Back to reasons I blog. I like writing. Or rather, I like the art of languages. I used to write diaries in Chinese, but I've stopped for the longest time. It's hard not to write depressing stuff, and it reminds me of alot of unhappy memories. English is quite a different language from Chinese. It's not so emotionally loaded. For Chinese, one character is already loaded with meaning/s. Even the look of a character means so much. Pardon my biasness but it's definitely a far more interesting language than English.

I like to record thoughts and feelings about events that take place, people I meet, fears I experience. But for this blog, I've taken the effort to not taint it with really nasty, and I mean, REALLY nasty, people. There are some memories you would rather do without.

I like to go back and see how I've felt for certain things that had taken place. Ever since my ex, I've trained myself to be forgetful. It doesn't pay to have too good a memory. But the price that comes with it is a short-term memory. I find myself forgetting stuff that I would like to remember well too. I'm not sure if this is our clever body system at work - that in my subconsciousness, I do not want to remember certain things and I don't know that, like how good William used to be to me. I've learnt from very painful lessons that you shouldn't cling onto good memories too much because people really do change. What you remember of him is often not what he is now.

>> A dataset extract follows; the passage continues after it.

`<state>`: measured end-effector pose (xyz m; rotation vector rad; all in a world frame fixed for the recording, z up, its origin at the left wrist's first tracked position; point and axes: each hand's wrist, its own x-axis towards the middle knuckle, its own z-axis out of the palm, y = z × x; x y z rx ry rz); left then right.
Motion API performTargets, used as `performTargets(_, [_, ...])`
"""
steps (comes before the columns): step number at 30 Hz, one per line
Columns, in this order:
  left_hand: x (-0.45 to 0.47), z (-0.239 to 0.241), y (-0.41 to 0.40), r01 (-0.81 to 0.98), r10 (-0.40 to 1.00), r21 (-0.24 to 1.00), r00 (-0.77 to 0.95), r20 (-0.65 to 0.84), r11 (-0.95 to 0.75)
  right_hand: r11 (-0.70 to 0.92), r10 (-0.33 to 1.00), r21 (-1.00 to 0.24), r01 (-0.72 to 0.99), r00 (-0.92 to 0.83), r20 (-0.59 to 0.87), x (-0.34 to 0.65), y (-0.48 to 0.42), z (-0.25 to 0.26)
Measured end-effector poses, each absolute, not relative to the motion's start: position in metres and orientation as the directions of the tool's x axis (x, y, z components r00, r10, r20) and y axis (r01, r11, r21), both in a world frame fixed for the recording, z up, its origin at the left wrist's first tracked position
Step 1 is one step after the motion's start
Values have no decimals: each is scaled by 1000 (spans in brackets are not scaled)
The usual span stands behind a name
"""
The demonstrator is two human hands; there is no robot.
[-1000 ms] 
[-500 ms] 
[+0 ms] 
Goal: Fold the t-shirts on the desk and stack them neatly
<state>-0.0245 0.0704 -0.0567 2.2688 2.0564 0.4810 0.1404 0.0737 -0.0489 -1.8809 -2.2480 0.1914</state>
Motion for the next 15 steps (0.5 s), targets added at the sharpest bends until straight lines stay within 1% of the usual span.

It's so silly that oftentimes I try to 'conclude' my entries - too much of GP. I often have to remind myself that this is an informal blog and that I don't have to be so serious and be so hard on myself to do a conclusion so that the entry ties up nicely. I think blogging is really interesting and quite fun. There are lots of things to learn, unlearn and relearn. I can take my time to explore them all and not to worry that someone else might find me too slow or too stupid.